For the West, the problem is that its institutions have either collapsed or abdicated their responsibilities; few trust their leadership, as Buckley observed in 1961 when he said, “I would rather be governed by the first 2,000 people in the telephone directory than by the Harvard University faculty.” Buckley’s mistrust of academic institutions has taken full hold in the last few years, and Oberlin recently losing a lawsuit wherein it was accused of abdicating its role in guiding individual freedom demonstrates the calamitous state of affairs.
Harari keeps using the term ‘hack’ because he needs to sell books. But influence, direction and control have always existed. Harari is Israeli so he’s probably aware that the Nazi party hacked an entire nation. Nothing new here.
If you can’t trust the customer, if you can’t trust the voter, if you can’t trust your feelings, who do you trust? — Yuval Noah Harari
Strikes me as a Middle-Eastern law-giver type of question (e.g. Islam; Judaism). Not really a Western question.
What does it mean to live in a world in which you learn about something so important about yourself from an algorithm? — Yuval Noah Harari
The ol’ Delphic maxim “know thyself” wasn’t a call to stare at the sky and turn inward. There have always been institutions — from shamans to psychology — wherein “you learn about something so important about yourself from an external source.” Again, this strikes me as a law-giver curiosity, not a Western question. External sources of deeply personal knowledge are baked into Western civilization.
But while the science is still maturing, the consequences of our free will being manipulated — Harari called this “Hacking Humans” — pose a great risk within our society.
It’s always been this way.

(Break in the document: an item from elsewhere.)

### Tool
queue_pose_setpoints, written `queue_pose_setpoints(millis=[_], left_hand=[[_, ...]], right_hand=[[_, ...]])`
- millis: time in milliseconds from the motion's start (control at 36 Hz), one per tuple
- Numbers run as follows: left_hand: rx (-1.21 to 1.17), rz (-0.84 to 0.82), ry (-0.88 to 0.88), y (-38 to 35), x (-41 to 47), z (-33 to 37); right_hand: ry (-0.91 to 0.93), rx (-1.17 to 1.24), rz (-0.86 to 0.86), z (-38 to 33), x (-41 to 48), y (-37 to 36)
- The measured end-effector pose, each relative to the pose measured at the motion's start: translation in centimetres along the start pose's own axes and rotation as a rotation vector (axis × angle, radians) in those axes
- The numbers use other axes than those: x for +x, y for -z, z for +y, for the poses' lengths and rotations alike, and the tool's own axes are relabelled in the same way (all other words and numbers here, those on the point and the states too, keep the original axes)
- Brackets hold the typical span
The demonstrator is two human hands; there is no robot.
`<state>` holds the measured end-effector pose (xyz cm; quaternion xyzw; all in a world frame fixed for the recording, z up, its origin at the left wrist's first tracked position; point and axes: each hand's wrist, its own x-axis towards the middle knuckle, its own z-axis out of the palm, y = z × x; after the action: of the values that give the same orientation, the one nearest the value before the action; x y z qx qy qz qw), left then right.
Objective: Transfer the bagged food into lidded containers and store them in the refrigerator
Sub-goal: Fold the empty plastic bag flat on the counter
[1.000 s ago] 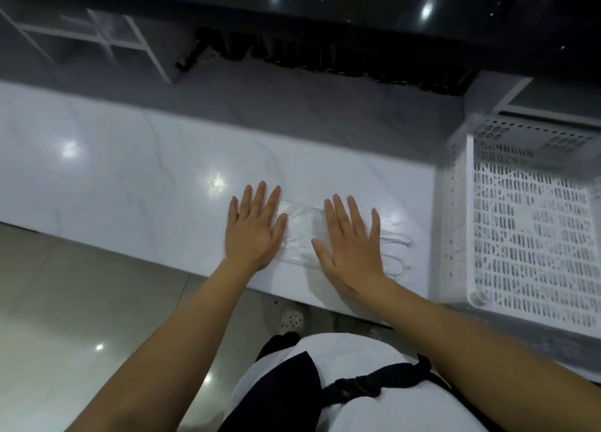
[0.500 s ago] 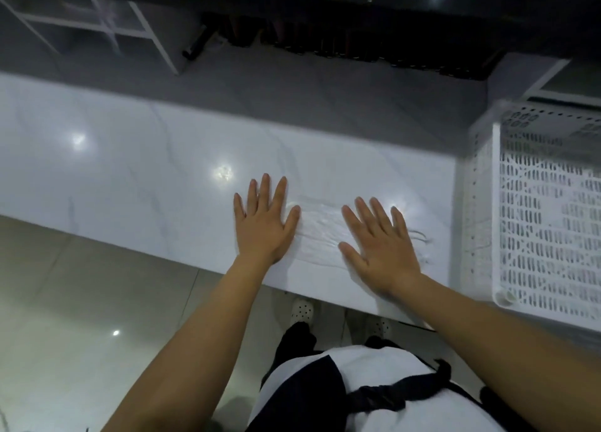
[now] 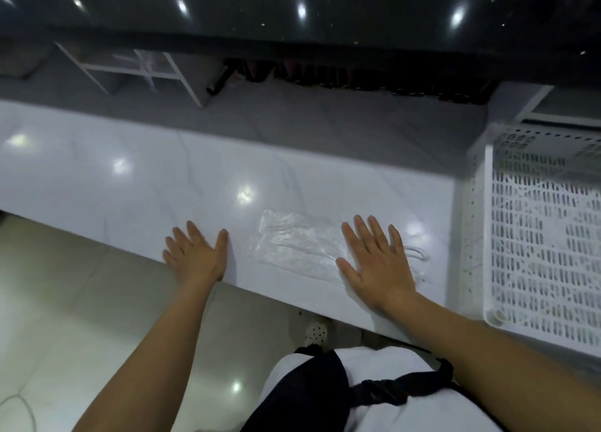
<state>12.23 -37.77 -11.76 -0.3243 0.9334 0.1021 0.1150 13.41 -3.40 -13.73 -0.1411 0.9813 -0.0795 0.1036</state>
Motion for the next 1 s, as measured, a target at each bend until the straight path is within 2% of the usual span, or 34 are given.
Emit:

What do you think stained glass windows were for?
If manipulation is present, how are the systems of government, commerce, and personal liberty still legitimate?
Still legitimate? I wasn’t aware that they are currently legitimate. Given that, I seriously doubt any AI application will alter the equation of government legitimacy.
To mitigate the potential of “Hacking Humans” without a good understanding of the limits of the possibility of manipulation, Harari urged us to focus on self-awareness:
“It’s the oldest advice in all the books in philosophies is know yourself. We’ve heard it from Socrates, from Confucius, from Buddha: get to know yourself. But there is a difference, which is that now you have competition…You’re competing against these giant corporations and governments. If they get to know you better than you know yourself, the game is over.”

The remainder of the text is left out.